Output only the stretch of the listing that starts at the line containing "<point>893,310</point>" and ends at the line containing "<point>830,300</point>", reproduced exactly with both ends.

* * * * * * * * *

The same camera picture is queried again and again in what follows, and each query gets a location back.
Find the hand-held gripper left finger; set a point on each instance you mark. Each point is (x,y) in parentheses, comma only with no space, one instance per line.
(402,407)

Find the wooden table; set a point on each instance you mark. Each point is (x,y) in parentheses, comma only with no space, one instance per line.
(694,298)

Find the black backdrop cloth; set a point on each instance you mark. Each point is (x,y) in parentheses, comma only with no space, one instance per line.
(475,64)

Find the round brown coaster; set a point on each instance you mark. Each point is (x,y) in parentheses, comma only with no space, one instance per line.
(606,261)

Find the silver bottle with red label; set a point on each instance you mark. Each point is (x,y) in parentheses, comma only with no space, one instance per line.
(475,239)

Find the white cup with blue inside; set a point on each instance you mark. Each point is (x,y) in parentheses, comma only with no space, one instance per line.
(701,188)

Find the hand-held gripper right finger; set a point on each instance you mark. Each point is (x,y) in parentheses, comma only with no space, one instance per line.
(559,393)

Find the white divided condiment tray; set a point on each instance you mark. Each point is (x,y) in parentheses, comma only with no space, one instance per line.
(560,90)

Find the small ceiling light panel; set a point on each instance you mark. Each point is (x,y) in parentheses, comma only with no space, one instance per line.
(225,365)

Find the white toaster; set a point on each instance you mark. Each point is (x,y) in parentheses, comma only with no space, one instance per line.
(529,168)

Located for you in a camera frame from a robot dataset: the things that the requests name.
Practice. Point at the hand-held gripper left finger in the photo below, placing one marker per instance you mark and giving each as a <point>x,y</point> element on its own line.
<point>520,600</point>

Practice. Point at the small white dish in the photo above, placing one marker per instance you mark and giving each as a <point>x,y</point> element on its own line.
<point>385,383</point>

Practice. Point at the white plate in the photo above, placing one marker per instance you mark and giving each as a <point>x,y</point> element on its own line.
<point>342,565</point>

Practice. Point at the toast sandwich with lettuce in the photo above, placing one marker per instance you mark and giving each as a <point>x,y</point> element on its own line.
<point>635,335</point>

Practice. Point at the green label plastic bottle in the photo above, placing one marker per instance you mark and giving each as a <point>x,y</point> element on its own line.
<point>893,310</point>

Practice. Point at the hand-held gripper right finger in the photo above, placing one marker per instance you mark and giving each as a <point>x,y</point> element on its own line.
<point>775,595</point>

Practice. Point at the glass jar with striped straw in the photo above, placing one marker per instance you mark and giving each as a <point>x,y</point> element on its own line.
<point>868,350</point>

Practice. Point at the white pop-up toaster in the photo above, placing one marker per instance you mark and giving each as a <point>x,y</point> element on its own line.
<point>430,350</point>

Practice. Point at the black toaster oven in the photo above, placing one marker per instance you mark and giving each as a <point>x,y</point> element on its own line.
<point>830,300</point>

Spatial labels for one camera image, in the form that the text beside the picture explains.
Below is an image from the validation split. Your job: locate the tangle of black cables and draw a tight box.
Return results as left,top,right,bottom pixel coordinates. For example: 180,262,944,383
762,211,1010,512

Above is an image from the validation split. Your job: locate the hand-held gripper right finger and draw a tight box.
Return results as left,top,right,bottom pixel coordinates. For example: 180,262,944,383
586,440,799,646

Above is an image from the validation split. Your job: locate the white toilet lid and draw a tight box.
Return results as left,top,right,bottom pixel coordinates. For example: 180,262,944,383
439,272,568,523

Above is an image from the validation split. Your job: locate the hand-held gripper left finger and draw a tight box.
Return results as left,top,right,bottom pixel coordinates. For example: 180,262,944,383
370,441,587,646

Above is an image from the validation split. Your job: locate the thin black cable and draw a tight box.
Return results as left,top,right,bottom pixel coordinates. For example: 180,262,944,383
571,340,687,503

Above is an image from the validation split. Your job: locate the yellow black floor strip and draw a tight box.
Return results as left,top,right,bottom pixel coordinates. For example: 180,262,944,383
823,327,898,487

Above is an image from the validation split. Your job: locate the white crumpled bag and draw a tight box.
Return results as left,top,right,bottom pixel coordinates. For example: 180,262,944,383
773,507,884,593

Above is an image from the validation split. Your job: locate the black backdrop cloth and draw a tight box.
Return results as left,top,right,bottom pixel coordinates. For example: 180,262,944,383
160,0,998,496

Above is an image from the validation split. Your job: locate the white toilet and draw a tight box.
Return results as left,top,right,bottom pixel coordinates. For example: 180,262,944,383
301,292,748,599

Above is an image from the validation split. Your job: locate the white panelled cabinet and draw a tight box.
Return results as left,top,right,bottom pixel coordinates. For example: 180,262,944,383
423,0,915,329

* * * * * * * * *

_ANSWER SECTION_
<point>893,310</point>

Practice. Point at the hand-held gripper right finger in the photo above, placing one marker per instance you mark and giving each as a <point>x,y</point> element on its own line.
<point>775,595</point>

Practice. Point at the glass jar with striped straw in the photo above, placing one marker per instance you mark and giving each as a <point>x,y</point> element on its own line.
<point>868,350</point>

Practice. Point at the white pop-up toaster in the photo above, placing one marker per instance you mark and giving each as a <point>x,y</point> element on its own line.
<point>430,350</point>

Practice. Point at the black toaster oven in the photo above, placing one marker per instance you mark and giving each as a <point>x,y</point> element on its own line.
<point>830,300</point>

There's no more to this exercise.